As it is possible to see, there are some significant differences. Most notably, the size and quantity of Arithmetic Logic Units (ALUs). While CPU ALUs are big and fewer, GPU ALUs are small and larger in number. Although CPU cores have supported hyper-threading (HT) for a while now (usually two virtual threads per core), we can think of an ALU in the picture as a parallel running thread. GPUs support much more parallelism than CPUs. Another difference is the size of the caches and the control logic. Again, CPUs spend more surface area on such things than GPUs.

CPU architecture has evolved to support various computing workloads, making them general-purpose computing devices. A GPU is not mandatory for a computer to work, but it certainly needs a CPU. Another key idea here is interactivity. To support interactivity, a computer should be fast and responsive. This leads us to the duality of latency vs. throughput. The first sentence from this Wikipedia article describes latency well enough: Latency, from a general point of view, is a time delay between the cause and the effect of some physical change in the system being observed. When we use our computer, for example, by moving the mouse, pressing some key in the keyboard, or executing a program, we want our actions to have low latency. If the delay between the cause and the effect is too large, user experience suffers.

CPUs have some tricks up their sleeves to support low latency. One is large caches. Caches keep recently used data--which will most likely be used again soon--in very fast memories close to the cores. Another one is pre-fetching, which brings data and instructions that will likely be used soon up the memory hierarchy. For example, if a program reads an array's contents in sequence, starting from index 0, 1, 2, and so on, it is highly likely to access elements 100, 101, 102, 103, etc. Hence, and since reading data from memory (or disk!) is so slow compared to CPU caches, it is a good strategy to cache larger chunks of data anticipating future accesses. There are more tricks, such as instruction reordering or speculative execution, but I won't go there. The point to bring home is that CPUs have very complex cores that require very complex circuits and logic. Circuits and logic that require space and power.

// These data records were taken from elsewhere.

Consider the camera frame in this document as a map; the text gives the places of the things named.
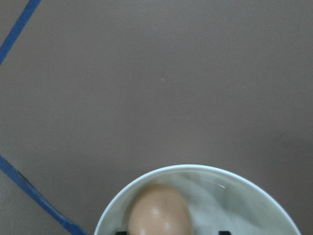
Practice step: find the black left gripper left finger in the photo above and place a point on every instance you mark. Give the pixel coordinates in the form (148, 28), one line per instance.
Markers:
(121, 233)

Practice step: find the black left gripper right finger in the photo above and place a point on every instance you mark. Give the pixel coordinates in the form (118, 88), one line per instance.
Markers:
(224, 233)

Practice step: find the brown egg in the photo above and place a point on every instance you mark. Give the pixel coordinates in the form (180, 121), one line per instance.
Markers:
(160, 210)

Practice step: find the white ceramic bowl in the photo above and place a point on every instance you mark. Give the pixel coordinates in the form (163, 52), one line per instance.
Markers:
(218, 201)

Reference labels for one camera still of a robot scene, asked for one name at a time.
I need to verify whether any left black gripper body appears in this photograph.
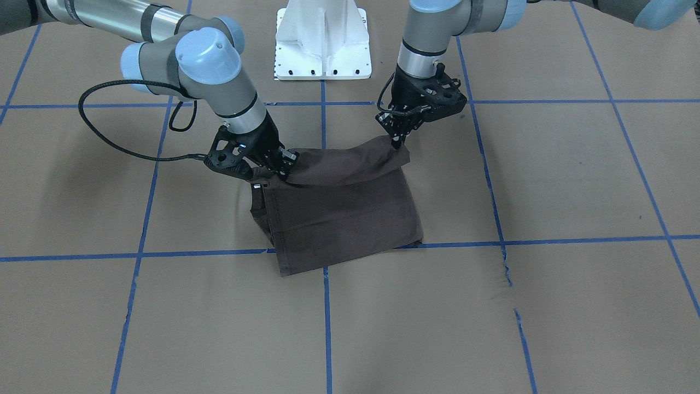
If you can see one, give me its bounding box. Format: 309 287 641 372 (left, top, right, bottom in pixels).
375 65 468 137

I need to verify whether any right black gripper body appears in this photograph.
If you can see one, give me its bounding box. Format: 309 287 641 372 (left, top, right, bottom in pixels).
203 115 285 180

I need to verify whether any brown t-shirt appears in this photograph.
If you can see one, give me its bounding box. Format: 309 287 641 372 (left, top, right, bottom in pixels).
250 136 423 277

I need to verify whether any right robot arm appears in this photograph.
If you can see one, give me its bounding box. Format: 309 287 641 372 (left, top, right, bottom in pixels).
2 1 298 181

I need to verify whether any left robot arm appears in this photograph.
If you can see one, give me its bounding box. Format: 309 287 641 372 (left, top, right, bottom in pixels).
376 1 529 149

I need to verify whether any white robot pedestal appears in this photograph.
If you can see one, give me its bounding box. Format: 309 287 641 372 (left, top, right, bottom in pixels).
273 1 372 80

GPUs, on the other hand, lean more towards throughput, with more quantity of simpler cores. From here, throughput is defined as the amount of something (such as material, data, etc.) that passes through something (such as a machine or system). Throughput is more concerned about the amount of stuff passing through per unit of time than the speed a single unit of stuff needs to pass through. The way throughput beats latency is by aggregating. The best example I can think of right now is that of a car vs a bus. Cars are, in general, faster than buses. For the sake of argument, let's say that the car takes a quarter of the time to complete the same distance as the bus (15 minutes vs 1 hour). From the point of view of a single passenger, the car is better. However, the math changes considering all the passengers a bus can carry. Let's say that the bus can carry 40 people. Forty people can go from A to B in one hour. That same trajectory by car, where you can carry--let's say--four passengers each trip, would take five car hours (20 car trips x 15 mins = 5 hours. 5x slower). Consider that the car must return from B to A after each trip. We can also give passengers their own cars, but that would imply at least 10 cars (vs 1 bus), which increases cost.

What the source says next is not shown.